Further observations: now that Elizabeth May has set the price for her support (solely environmental matters), Andrew Scheer could meet that price in theory, and also pledge to do a whole raft of socially conservative things that satisfy his base. But, technically that’d be ok since Elizabeth May already placed her chips. For her to withdraw the offer, this leaves her open to charges by Scheer that she can’t be trusted to ‘deal’, and he’d be right.

This is a disaster for the Greens.

Everyone calm the fuck down

The NDP is not going through some existential crisis, the political ground that’s moving is on the right and far right; and this is not a playground the NDP should dabble in. Ever.

Its worth reminding folks that Saint Jack Layton was a relative centrist in his overall philosophy; this is why he appealed to so many independents and made it possible to draft folks like Thomas Mulcair. It was Jack Layton who made a pitch to the “progressives” of the (then) freshly disemboweled PC party to come aboard. If you’re keeping up, that means appealing to folks like Brian Mulroney and Kim Campbell, or “red tories”.

The left of the NDP didn’t protest much as they saw the electoral success of opening that tent further and it shocked the federal Liberals to see Jack Layton eat their lunch.

So when I hear folks complain that the NDP isn’t left enough, remember that this is how we ended up with our little putsch that dumped Mulcair after his inaugural election that saw the NDP with its second best showing ever. We weren’t left enough. So we picked Jagmeet Singh.

There is some racism that’s alive and well in Canada who won’t vote for the brown man, but then those folks aren’t the type I want my party appealing to anyway. Go vote PPC since that’s more appropriate to your hateful thinking.

But in changing from the relative centrist Mulcair in favour of Jagmeet Singh, we got a left wing party whose platform is the most progressive I’ve seen in a generation. It has a green new deal and a tax on the 1%.

Oh yes, some will say it’s not enough, and some will say it goes to far. Thing is, it’s the Greens that are saying the NDP plan doesn’t go far enough and the Liberals saying it goes to far.

Wonderful! If radical Greens say your plan isn’t radical enough and do-nothing Liberals say it goes too far, then we’re probably exactly where we need to be.

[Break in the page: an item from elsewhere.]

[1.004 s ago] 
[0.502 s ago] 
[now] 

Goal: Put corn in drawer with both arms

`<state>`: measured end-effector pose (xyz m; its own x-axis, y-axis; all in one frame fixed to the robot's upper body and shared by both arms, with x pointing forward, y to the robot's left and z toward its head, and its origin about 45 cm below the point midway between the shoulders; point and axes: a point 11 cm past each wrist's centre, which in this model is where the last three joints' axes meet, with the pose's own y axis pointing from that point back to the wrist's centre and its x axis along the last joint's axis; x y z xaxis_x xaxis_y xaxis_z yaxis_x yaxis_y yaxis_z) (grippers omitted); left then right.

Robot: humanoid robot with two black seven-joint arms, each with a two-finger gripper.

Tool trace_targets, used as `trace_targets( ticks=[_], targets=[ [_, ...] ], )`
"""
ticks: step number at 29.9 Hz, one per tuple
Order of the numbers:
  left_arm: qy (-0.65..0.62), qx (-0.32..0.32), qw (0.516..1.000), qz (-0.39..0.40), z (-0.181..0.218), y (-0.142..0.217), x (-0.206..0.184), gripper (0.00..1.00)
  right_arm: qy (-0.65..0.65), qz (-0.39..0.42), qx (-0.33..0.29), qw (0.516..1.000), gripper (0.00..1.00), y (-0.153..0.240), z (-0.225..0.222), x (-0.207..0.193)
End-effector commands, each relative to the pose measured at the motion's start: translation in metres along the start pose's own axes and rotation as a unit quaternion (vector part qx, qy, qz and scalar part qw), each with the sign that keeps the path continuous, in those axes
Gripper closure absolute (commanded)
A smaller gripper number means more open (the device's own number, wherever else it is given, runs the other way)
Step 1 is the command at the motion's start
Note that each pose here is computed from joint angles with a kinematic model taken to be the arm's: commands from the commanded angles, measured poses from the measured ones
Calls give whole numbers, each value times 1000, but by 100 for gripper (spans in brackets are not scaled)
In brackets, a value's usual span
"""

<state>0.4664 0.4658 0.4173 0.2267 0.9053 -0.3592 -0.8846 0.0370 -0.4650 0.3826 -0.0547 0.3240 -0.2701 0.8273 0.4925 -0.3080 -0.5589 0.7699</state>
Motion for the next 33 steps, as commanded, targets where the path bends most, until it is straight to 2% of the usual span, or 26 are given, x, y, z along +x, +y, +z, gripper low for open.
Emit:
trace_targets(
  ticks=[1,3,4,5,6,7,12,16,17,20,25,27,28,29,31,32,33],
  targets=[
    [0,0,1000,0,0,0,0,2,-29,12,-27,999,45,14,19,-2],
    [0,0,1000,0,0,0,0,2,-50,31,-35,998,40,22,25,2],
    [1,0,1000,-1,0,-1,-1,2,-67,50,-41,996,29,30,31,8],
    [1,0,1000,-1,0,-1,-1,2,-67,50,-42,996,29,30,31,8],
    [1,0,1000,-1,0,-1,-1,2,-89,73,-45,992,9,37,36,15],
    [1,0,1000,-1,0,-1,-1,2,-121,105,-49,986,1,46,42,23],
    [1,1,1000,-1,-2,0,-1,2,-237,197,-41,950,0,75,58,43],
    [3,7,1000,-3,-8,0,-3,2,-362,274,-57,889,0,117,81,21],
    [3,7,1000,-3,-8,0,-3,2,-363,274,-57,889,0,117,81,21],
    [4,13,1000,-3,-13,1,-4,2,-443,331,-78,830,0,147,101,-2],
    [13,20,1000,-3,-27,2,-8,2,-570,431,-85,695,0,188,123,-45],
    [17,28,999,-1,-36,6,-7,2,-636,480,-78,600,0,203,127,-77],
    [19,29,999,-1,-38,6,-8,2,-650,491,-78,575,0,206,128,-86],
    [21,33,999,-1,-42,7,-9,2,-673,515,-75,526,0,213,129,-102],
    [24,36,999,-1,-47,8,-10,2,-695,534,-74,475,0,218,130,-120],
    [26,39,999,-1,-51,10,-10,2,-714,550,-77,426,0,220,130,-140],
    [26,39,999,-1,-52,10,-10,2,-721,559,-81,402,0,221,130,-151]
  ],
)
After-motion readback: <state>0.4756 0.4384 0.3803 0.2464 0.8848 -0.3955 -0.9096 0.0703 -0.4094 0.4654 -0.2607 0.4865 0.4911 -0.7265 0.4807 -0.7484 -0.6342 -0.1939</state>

As long as the NDP doesn’t fumble around in the bigoted anti immigrant tropes that the PPC/CPC are mired into, there’s plenty of room to expand the reach of the NDP.

Liberals have revealed themselves again as the party that will say anything to get elected, while doing as few possible progressive things except as necessary to stay in office.

We’re done with this.

The neoliberal economic philosophy is how we got here. The major gaps in rich and poor, the crushing of unions, the disregard towards the environment and climate change; it’s all related. None of the other party’s are prepared to tackle the system. The NDP will.

So stop your navel gazing. Let the reactionary radicals in the Greens and PPC light their hair on fire, let the Liberals and Conservatives engage in platitudes and dithering, the NDP just needs to plow forward. We’re on the right path.